Sierra Leone’s image, once steadily elevated under the previous APC government through diplomatic reforms, international cooperation, and public sector revitalization, has been carelessly tarnished by an administration more concerned with rebranding slogans than substance, and with shielding criminal networks rather than dismantling them.
The most brazen example of this decay is the now-infamous Liedjeka affair. One of Europe’s most wanted drug lords, Danny Liedjeka, was not only seen operating freely in Sierra Leone but was repeatedly photographed in the company of President Bio. Reason why instead of lying low, the criminal haa reportedly became so emboldened that in openly engages in fisticuffs and violence to the extent he survived two shooting incidents, both on Sierra Leonean soil. And why shoukd anyone be surprised, a man who is rumored to have cultivated intimate ties with members of the First Family must be enjoying some privileges. These allegations, widely reported across European and African press, have yet to be meaningfully addressed by the government. The silence is deafening, and in itself, an indictment.
Meanwhile, Sierra Leone’s young people are dying in the streets and decaying in overcrowded wards, ravaged by “kush”, a synthetic drug epidemic spreading like wildfire. Addiction has become a silent war, claiming the country’s next generation while officials parade around with platitudes and staged symposiums.

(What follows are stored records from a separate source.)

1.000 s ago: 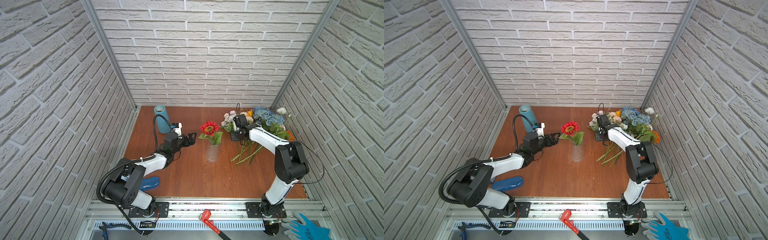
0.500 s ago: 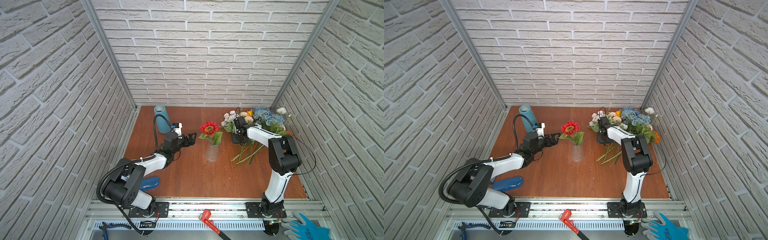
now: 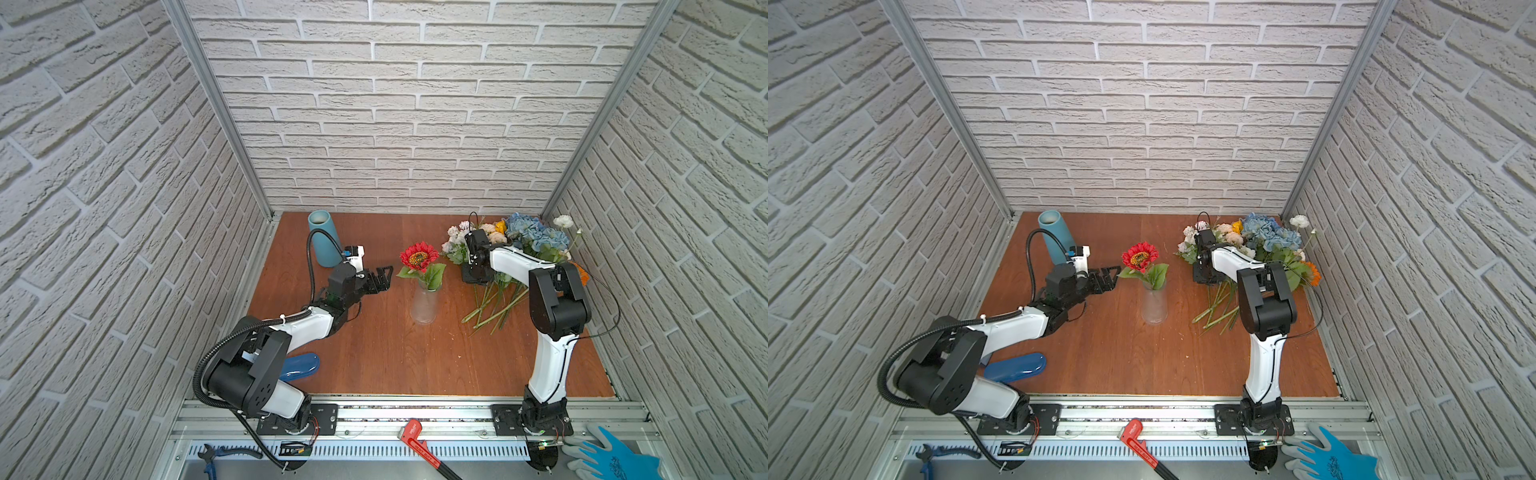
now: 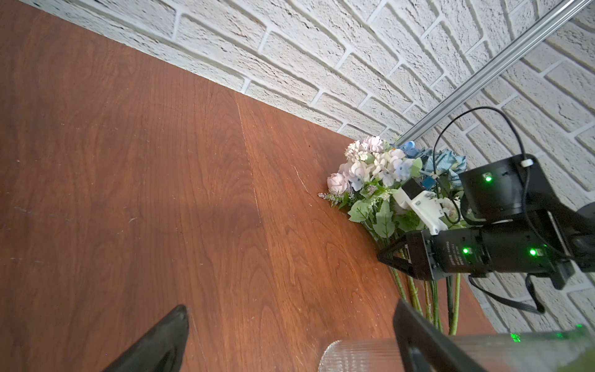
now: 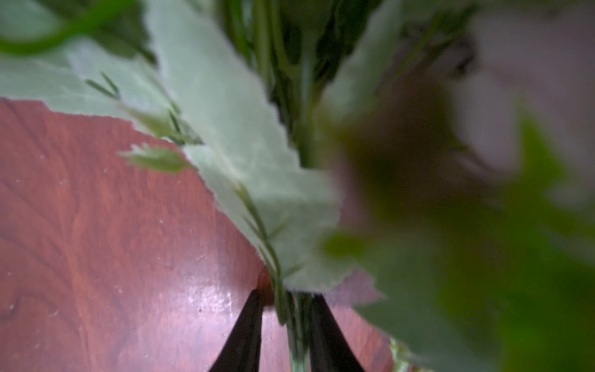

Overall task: Arrange flowers in a vase
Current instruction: Pick up the flowers from the top-right of the table.

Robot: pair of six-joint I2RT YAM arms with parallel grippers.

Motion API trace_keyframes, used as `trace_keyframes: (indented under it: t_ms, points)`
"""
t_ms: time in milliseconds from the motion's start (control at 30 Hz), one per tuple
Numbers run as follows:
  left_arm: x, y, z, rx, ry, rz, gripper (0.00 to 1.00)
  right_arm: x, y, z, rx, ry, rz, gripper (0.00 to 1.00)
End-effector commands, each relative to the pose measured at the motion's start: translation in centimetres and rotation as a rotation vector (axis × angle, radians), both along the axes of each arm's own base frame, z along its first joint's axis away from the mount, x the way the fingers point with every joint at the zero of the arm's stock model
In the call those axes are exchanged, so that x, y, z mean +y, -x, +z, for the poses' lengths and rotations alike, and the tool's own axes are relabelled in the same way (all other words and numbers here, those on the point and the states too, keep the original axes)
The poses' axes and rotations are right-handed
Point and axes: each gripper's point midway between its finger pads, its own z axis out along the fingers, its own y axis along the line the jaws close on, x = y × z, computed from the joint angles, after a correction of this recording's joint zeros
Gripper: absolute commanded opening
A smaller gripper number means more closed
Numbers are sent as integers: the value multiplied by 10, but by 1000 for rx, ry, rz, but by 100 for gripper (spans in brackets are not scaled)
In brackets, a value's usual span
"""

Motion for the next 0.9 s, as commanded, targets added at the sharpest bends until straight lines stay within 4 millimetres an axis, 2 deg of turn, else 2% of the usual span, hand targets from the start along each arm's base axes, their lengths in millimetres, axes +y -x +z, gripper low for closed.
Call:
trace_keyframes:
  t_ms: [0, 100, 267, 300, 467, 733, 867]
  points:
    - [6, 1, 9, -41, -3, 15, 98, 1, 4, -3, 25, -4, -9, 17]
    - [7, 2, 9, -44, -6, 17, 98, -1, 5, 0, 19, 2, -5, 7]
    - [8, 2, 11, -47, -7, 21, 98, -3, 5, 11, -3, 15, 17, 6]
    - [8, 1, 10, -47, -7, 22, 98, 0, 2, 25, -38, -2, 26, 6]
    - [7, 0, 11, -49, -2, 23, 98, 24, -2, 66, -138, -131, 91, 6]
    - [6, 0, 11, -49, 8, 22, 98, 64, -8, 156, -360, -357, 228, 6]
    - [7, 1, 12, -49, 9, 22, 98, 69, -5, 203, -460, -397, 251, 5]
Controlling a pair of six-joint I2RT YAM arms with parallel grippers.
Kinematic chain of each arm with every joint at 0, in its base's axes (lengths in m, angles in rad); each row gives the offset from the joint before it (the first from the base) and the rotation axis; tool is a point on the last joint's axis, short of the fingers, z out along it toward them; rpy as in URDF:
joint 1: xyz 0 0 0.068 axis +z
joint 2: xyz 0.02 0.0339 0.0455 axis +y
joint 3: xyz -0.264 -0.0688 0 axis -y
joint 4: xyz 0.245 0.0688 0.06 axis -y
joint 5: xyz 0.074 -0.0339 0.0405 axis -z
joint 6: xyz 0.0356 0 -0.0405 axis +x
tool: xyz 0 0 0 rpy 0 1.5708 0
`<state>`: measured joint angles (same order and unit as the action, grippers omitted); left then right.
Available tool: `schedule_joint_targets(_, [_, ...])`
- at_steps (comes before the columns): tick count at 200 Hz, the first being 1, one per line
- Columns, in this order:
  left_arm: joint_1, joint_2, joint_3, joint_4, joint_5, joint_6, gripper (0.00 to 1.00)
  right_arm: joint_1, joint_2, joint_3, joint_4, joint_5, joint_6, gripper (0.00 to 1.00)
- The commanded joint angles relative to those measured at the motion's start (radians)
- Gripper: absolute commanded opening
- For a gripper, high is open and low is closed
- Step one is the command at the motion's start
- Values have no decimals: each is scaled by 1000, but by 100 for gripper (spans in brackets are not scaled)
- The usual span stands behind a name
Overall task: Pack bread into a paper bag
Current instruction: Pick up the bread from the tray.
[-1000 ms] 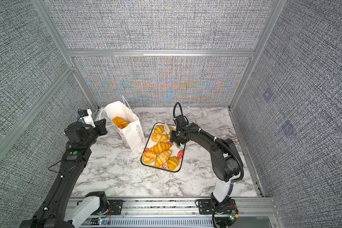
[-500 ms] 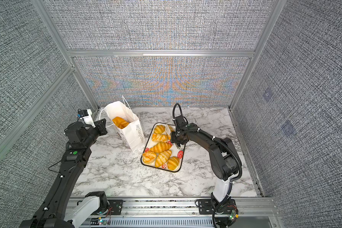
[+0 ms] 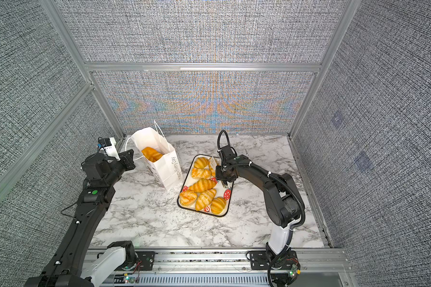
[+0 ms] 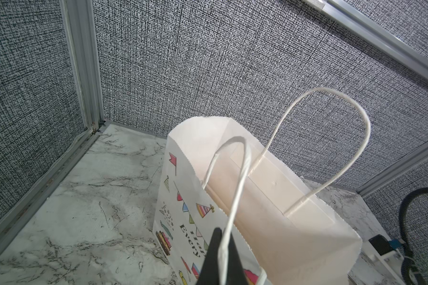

The government’s response? Largely performative. While drug cartels exploit institutional weaknesses, public officials allegedly launder illicit money, hoarding it in preparation for the 2028 general elections, a political cycle already heating up, with both ruling and opposition parties preparing for fierce primaries. Democracy, once defended with dignity, is now endangered by dirty money.
Then there is the troubling case of conspicuous real estate purchases in The Gambia by the First Lady which have raised justified public outrage. In a nation where women die in childbirth for lack of basic supplies, where youth unemployment soars, and hospitals lack gloves and oxygen, such extravagance is not only immoral, it is unforgivable.
What kind of leadership bankrupts a country morally and economically, yet wraps itself in borrowed legitimacy?
This unconscienable mismanagement is an assault on the integrity of the state, an erosion of public trust, and a betrayal of the blood, sweat, and hope of post-war generations. Sierra Leone has become, not the success story it was on track to be, but a cautionary tale in the making, a potential narco-state cloaked in democratic theatrics.
If ever there was a time for reckoning, it is now.
As the 2028 elections approach, citizens must demand more than empty slogans and token appointments. They must demand accountability. Institutions must be restored. Transparency must return. The international community, too, must look beyond surface-level reforms and engage more critically with what is unfolding.
Sierra Leone is not beyond saving, but it will not be saved by the very hands dragging it into darkness.
The Editors Note:
This piece reflects my judgment drawn upon publicly available sources including the U.S. State Department, United Nations Peacebuilding Commission, Africa Confidential, De Standaard (Belgium), and other investigative media.